The word "target" may appear in some lines of the data; copy every such line.

Start of Records to use

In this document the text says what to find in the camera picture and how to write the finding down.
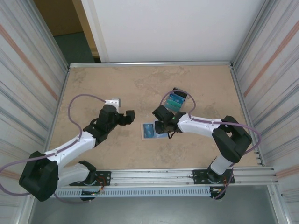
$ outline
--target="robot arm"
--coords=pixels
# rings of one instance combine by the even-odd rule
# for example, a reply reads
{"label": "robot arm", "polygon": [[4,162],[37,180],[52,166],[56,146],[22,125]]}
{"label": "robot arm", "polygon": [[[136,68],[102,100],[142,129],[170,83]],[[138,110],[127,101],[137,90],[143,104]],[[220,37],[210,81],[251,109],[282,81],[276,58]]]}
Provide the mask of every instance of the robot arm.
{"label": "robot arm", "polygon": [[[126,116],[124,116],[124,114],[118,113],[119,105],[119,99],[106,100],[99,117],[92,120],[83,129],[81,135],[44,154],[38,151],[31,154],[30,158],[54,155],[41,160],[27,162],[19,184],[39,201],[45,201],[57,188],[73,182],[85,181],[86,183],[93,183],[96,177],[96,167],[90,163],[80,161],[75,166],[67,168],[65,166],[80,154],[93,149],[103,142],[117,125],[129,125],[134,121],[134,111],[126,111]],[[76,140],[78,141],[73,146],[57,153]]]}
{"label": "robot arm", "polygon": [[[194,116],[190,118],[185,112],[178,112],[174,115],[163,105],[160,105],[153,114],[158,119],[155,122],[155,131],[158,134],[196,133],[215,140],[221,154],[214,159],[207,171],[207,178],[212,183],[219,182],[221,175],[227,168],[240,161],[252,143],[252,138],[242,127],[214,124],[216,121],[238,123],[231,116],[226,116],[224,119],[206,119]],[[193,119],[206,120],[211,123],[200,123]]]}

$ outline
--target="corrugated metal wall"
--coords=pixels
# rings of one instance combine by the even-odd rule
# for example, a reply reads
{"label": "corrugated metal wall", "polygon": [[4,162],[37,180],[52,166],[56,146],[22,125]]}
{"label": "corrugated metal wall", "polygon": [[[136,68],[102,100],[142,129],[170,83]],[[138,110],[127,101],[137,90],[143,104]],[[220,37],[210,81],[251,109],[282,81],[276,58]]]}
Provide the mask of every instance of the corrugated metal wall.
{"label": "corrugated metal wall", "polygon": [[[29,0],[0,1],[0,167],[43,151],[67,65]],[[6,169],[1,183],[19,193],[23,165]],[[12,223],[23,197],[0,191],[0,223]]]}
{"label": "corrugated metal wall", "polygon": [[236,75],[266,165],[273,166],[294,222],[299,222],[299,1],[276,1]]}

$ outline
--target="white wall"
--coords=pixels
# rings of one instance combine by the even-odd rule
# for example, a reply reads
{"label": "white wall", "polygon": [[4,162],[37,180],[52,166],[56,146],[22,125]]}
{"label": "white wall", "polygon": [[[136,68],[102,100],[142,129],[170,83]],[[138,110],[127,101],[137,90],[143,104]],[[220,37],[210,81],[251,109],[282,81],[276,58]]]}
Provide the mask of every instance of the white wall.
{"label": "white wall", "polygon": [[264,0],[82,0],[103,62],[232,60]]}

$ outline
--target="cable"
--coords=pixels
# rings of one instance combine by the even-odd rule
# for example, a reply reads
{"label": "cable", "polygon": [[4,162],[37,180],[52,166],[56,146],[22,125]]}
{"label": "cable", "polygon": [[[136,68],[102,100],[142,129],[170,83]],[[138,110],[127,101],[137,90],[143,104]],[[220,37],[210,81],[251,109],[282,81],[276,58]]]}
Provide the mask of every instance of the cable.
{"label": "cable", "polygon": [[[197,122],[200,122],[200,123],[205,123],[205,124],[232,125],[232,126],[238,126],[238,127],[245,127],[245,128],[247,128],[247,129],[249,129],[249,130],[255,132],[255,133],[257,134],[257,136],[258,136],[258,141],[257,141],[257,143],[256,143],[252,148],[248,149],[248,150],[244,153],[244,155],[246,155],[247,153],[250,153],[251,151],[253,151],[254,149],[256,149],[256,148],[259,146],[259,144],[261,143],[261,141],[262,141],[262,136],[261,136],[261,134],[260,134],[255,128],[253,128],[253,127],[250,127],[250,126],[247,126],[247,125],[242,125],[242,124],[237,124],[237,123],[231,123],[231,122],[222,122],[222,121],[221,121],[221,122],[220,122],[220,121],[211,122],[211,121],[207,121],[207,120],[200,120],[200,119],[192,118],[192,116],[191,116],[191,112],[195,110],[195,108],[196,108],[196,102],[195,102],[194,98],[193,98],[188,92],[186,92],[186,91],[183,91],[183,90],[171,90],[171,91],[169,91],[168,93],[166,93],[166,94],[162,97],[162,100],[160,101],[160,105],[163,103],[165,97],[168,96],[169,94],[171,94],[172,92],[183,92],[183,93],[187,94],[187,95],[191,98],[191,100],[193,101],[193,108],[188,112],[188,116],[189,116],[189,118],[190,118],[191,120],[194,120],[194,121],[197,121]],[[231,167],[232,167],[232,172],[231,172],[231,175],[230,175],[230,177],[229,177],[229,181],[228,181],[227,185],[226,185],[225,188],[220,192],[219,195],[217,195],[216,197],[214,197],[214,199],[217,199],[218,197],[220,197],[220,196],[225,192],[225,190],[228,188],[228,186],[229,186],[229,184],[230,184],[230,182],[231,182],[231,180],[232,180],[232,178],[233,178],[233,165],[234,165],[234,164],[231,165]]]}
{"label": "cable", "polygon": [[105,178],[104,177],[102,177],[102,176],[97,176],[97,181],[100,183],[100,185],[101,185],[101,188],[102,188],[102,190],[104,189],[104,187],[106,186],[106,181],[105,181]]}
{"label": "cable", "polygon": [[167,136],[169,139],[172,139],[173,135],[175,134],[176,132],[173,132],[171,135],[169,135],[169,133],[167,133]]}
{"label": "cable", "polygon": [[[72,147],[73,145],[75,145],[75,144],[79,141],[79,139],[81,138],[81,136],[82,136],[82,133],[83,133],[82,128],[80,127],[80,125],[79,125],[77,122],[75,122],[75,121],[71,118],[71,105],[72,105],[72,103],[74,102],[75,99],[77,99],[77,98],[79,98],[79,97],[83,97],[83,96],[86,96],[86,97],[92,97],[92,98],[98,99],[98,100],[100,100],[100,101],[102,101],[102,102],[105,103],[105,100],[103,100],[103,99],[101,99],[101,98],[99,98],[99,97],[97,97],[97,96],[91,95],[91,94],[79,94],[79,95],[75,96],[75,97],[70,101],[70,104],[69,104],[69,106],[68,106],[68,110],[67,110],[68,118],[69,118],[69,120],[70,120],[71,123],[73,123],[74,125],[76,125],[76,126],[78,127],[78,129],[79,129],[79,136],[78,136],[78,138],[77,138],[76,140],[74,140],[74,141],[73,141],[71,144],[69,144],[68,146],[65,146],[65,147],[63,147],[62,149],[57,150],[57,153],[60,153],[60,152],[62,152],[62,151],[64,151],[64,150],[68,149],[69,147]],[[19,161],[10,162],[10,163],[8,163],[8,164],[6,164],[6,165],[4,165],[3,167],[0,168],[0,173],[1,173],[4,169],[6,169],[7,167],[10,167],[10,166],[13,166],[13,165],[16,165],[16,164],[19,164],[19,163],[25,163],[25,162],[30,162],[30,161],[36,161],[36,160],[45,159],[45,158],[48,158],[48,157],[53,156],[53,155],[55,155],[55,153],[51,153],[51,154],[48,154],[48,155],[39,156],[39,157],[31,158],[31,159],[25,159],[25,160],[19,160]],[[11,192],[11,191],[5,189],[5,188],[2,186],[1,183],[0,183],[0,189],[1,189],[4,193],[6,193],[6,194],[8,194],[8,195],[12,195],[12,196],[26,196],[26,195],[30,195],[29,192],[28,192],[28,193],[21,193],[21,194]]]}

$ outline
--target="beige tabletop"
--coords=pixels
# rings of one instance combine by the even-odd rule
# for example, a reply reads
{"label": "beige tabletop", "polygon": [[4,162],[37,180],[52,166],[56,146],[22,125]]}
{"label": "beige tabletop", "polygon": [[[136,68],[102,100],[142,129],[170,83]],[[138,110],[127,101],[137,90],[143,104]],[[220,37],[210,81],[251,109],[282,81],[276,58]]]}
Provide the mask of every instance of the beige tabletop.
{"label": "beige tabletop", "polygon": [[[222,119],[231,115],[245,124],[227,66],[73,68],[50,149],[78,134],[78,129],[68,120],[67,108],[74,96],[88,93],[102,99],[121,98],[120,112],[135,110],[135,121],[117,126],[104,142],[74,159],[72,165],[86,160],[98,169],[208,167],[220,153],[212,138],[191,133],[177,133],[171,140],[141,138],[142,123],[155,120],[152,112],[173,87],[195,98],[194,116]],[[98,117],[102,107],[103,103],[96,99],[81,97],[73,103],[71,116],[85,127]],[[191,108],[192,101],[188,99],[181,111]],[[244,156],[237,166],[257,166],[254,153]]]}

End of Records to use

Task output
--target="robot arm"
--target="corrugated metal wall"
--target="white wall"
--target="cable"
--target="beige tabletop"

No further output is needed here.